## EXERCISE OBJECTIVE
From the entries below, output the line with "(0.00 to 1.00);" and each following line up to and including the line with "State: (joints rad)", exactly as written.

────────────────────────────────────────

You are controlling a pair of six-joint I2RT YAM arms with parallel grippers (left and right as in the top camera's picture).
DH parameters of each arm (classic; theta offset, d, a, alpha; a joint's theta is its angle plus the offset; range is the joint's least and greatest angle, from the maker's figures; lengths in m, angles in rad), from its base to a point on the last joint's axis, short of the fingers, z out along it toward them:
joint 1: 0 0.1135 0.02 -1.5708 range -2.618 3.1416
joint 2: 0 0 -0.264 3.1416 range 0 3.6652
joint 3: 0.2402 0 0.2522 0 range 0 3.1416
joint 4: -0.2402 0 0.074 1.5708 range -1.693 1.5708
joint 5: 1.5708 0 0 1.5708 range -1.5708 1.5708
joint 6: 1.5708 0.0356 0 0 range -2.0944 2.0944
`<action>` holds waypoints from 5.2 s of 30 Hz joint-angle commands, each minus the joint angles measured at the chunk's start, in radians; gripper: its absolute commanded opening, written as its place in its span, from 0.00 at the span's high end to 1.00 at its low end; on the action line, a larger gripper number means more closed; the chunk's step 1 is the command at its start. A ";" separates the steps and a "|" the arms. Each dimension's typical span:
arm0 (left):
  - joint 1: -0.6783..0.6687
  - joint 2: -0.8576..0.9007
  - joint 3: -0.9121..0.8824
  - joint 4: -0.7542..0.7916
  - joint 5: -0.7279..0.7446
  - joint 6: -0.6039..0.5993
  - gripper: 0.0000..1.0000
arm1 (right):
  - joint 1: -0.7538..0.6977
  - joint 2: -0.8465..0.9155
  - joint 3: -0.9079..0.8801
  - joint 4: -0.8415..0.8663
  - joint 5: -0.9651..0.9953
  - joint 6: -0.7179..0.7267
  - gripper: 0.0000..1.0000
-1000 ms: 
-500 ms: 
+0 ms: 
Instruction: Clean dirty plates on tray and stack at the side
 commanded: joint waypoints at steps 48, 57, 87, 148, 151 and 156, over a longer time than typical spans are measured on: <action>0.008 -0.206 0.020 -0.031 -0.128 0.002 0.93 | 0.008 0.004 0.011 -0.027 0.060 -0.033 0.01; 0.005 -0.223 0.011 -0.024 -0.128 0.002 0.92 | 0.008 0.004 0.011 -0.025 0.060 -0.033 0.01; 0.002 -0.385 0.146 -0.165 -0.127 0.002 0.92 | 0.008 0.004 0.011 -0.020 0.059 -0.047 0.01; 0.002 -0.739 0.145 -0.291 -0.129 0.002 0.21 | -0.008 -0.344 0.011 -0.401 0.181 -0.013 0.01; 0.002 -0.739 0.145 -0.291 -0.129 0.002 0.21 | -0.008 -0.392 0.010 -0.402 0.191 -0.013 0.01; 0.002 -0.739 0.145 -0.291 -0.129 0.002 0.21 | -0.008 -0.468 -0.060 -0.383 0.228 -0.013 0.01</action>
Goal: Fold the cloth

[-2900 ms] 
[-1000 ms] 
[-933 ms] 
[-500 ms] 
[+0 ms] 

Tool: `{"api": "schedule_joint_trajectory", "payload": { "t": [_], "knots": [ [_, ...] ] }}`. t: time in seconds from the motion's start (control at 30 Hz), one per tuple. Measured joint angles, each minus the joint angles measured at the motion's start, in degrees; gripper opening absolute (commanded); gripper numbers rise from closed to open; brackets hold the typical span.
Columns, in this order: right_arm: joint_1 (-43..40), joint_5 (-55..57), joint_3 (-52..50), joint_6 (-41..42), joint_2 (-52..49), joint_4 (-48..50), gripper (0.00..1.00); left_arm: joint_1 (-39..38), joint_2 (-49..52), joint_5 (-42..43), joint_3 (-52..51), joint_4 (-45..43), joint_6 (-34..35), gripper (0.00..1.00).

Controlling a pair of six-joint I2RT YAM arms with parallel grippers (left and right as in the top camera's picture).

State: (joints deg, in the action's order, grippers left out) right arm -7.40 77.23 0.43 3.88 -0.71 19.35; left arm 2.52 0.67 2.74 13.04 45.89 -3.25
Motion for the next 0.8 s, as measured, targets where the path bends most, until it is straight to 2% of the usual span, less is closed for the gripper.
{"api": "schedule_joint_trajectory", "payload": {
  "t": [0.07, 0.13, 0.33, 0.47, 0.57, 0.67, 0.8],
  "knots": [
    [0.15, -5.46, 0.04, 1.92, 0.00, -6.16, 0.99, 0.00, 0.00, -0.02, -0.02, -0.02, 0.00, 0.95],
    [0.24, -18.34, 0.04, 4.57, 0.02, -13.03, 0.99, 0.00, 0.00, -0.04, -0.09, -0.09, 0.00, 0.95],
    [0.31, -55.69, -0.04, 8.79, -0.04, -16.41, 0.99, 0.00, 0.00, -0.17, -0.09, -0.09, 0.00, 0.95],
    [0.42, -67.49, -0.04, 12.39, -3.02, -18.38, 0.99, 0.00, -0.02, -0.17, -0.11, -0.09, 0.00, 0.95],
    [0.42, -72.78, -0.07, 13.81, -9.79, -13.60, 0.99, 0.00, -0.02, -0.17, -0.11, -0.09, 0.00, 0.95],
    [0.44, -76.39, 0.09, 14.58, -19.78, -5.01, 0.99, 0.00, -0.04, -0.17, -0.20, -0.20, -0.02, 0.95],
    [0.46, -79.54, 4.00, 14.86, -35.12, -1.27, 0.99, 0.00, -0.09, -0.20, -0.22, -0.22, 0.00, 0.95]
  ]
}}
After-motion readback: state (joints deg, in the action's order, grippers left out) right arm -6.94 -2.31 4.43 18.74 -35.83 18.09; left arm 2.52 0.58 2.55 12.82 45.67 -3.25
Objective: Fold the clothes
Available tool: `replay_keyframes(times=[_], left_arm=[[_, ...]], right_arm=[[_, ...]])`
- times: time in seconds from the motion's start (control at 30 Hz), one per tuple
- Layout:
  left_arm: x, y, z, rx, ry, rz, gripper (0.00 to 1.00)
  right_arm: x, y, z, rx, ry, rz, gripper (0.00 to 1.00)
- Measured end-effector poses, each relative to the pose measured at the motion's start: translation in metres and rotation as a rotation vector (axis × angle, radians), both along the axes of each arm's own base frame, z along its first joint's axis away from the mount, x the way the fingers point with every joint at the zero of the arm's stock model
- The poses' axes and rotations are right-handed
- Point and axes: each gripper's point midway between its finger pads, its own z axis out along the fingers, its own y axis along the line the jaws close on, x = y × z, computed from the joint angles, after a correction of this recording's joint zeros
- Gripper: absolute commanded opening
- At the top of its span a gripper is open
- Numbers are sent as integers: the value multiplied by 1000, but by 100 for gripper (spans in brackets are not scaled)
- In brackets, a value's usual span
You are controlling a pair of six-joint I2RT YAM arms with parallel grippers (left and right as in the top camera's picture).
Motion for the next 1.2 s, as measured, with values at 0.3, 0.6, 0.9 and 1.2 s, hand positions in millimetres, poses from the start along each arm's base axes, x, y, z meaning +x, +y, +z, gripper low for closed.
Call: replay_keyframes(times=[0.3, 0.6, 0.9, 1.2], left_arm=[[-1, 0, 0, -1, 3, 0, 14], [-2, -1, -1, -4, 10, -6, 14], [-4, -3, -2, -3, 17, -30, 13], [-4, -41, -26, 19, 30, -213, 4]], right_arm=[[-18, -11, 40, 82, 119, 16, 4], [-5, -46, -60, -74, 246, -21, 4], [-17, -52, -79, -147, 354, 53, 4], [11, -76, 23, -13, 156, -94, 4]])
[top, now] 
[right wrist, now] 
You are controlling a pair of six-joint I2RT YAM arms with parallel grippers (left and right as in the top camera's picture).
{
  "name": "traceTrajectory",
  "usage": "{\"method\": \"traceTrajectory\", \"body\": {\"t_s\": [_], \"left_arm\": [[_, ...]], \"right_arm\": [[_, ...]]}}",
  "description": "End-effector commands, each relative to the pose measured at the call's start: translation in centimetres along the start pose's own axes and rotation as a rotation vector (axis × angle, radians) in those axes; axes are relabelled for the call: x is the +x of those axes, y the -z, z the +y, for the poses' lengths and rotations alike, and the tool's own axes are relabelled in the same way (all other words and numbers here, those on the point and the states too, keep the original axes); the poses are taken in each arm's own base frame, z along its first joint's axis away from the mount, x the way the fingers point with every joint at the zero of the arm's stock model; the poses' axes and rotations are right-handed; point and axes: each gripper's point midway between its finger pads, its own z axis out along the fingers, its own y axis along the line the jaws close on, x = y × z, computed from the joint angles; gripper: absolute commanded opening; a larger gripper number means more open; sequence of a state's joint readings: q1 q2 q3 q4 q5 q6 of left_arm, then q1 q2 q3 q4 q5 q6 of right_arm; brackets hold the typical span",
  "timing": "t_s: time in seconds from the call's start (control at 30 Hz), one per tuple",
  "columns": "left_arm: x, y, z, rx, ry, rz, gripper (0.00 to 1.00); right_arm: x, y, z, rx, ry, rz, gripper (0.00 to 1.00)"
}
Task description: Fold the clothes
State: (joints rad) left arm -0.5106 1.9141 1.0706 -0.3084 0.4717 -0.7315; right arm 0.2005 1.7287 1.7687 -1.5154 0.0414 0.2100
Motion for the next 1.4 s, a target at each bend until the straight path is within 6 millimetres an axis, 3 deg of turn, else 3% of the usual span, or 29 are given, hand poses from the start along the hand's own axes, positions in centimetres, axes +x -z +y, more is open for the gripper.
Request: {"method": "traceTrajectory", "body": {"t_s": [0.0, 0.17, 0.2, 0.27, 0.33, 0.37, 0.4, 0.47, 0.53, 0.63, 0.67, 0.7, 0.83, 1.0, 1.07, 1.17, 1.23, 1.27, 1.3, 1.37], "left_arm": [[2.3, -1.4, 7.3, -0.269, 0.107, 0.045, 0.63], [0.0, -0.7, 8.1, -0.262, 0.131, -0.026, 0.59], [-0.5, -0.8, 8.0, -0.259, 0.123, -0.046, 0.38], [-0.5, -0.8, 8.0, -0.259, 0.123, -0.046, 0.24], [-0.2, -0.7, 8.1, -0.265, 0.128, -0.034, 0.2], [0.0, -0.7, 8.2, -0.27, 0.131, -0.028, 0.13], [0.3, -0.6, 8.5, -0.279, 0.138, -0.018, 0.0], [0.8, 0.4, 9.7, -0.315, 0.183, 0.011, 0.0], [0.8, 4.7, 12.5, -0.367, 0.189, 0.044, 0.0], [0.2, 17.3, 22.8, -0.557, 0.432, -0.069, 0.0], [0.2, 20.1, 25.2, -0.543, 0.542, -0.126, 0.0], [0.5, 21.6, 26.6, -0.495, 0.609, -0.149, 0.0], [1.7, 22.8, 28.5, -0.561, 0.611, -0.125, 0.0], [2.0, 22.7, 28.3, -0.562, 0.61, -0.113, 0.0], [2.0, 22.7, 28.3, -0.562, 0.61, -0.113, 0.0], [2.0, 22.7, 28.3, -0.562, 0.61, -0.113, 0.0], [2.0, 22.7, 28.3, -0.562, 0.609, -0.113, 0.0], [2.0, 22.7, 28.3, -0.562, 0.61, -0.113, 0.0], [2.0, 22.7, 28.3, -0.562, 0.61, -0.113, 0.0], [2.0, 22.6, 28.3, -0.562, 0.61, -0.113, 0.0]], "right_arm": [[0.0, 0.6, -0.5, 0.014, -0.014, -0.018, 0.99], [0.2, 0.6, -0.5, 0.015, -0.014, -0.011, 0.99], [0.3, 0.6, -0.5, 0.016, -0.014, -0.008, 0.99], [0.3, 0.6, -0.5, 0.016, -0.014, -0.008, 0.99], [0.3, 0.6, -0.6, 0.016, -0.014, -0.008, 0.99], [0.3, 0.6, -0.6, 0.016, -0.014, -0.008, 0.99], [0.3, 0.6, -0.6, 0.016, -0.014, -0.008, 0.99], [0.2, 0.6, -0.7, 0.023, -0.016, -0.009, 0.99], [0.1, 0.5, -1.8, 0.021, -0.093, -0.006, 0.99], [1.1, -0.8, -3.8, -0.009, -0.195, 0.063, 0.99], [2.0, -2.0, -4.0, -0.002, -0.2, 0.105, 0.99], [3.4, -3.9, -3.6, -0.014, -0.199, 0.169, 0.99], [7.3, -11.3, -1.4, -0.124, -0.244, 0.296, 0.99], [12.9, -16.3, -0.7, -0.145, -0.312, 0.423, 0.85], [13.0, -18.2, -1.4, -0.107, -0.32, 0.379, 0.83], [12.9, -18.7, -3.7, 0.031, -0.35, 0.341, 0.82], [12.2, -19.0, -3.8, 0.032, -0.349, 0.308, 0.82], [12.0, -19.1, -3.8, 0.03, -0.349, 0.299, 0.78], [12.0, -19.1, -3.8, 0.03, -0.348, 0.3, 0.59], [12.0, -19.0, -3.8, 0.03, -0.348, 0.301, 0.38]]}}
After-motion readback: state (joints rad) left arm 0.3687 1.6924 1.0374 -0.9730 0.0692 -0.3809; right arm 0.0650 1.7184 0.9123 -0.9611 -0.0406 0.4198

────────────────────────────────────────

## PROBLEM SOLUTION
  "columns": "left_arm: x, y, z, rx, ry, rz, gripper (0.00 to 1.00); right_arm: x, y, z, rx, ry, rz, gripper (0.00 to 1.00)"
}
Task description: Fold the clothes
State: (joints rad) left arm -0.5106 1.9141 1.0706 -0.3084 0.4717 -0.7315; right arm 0.2005 1.7287 1.7687 -1.5154 0.0414 0.2100

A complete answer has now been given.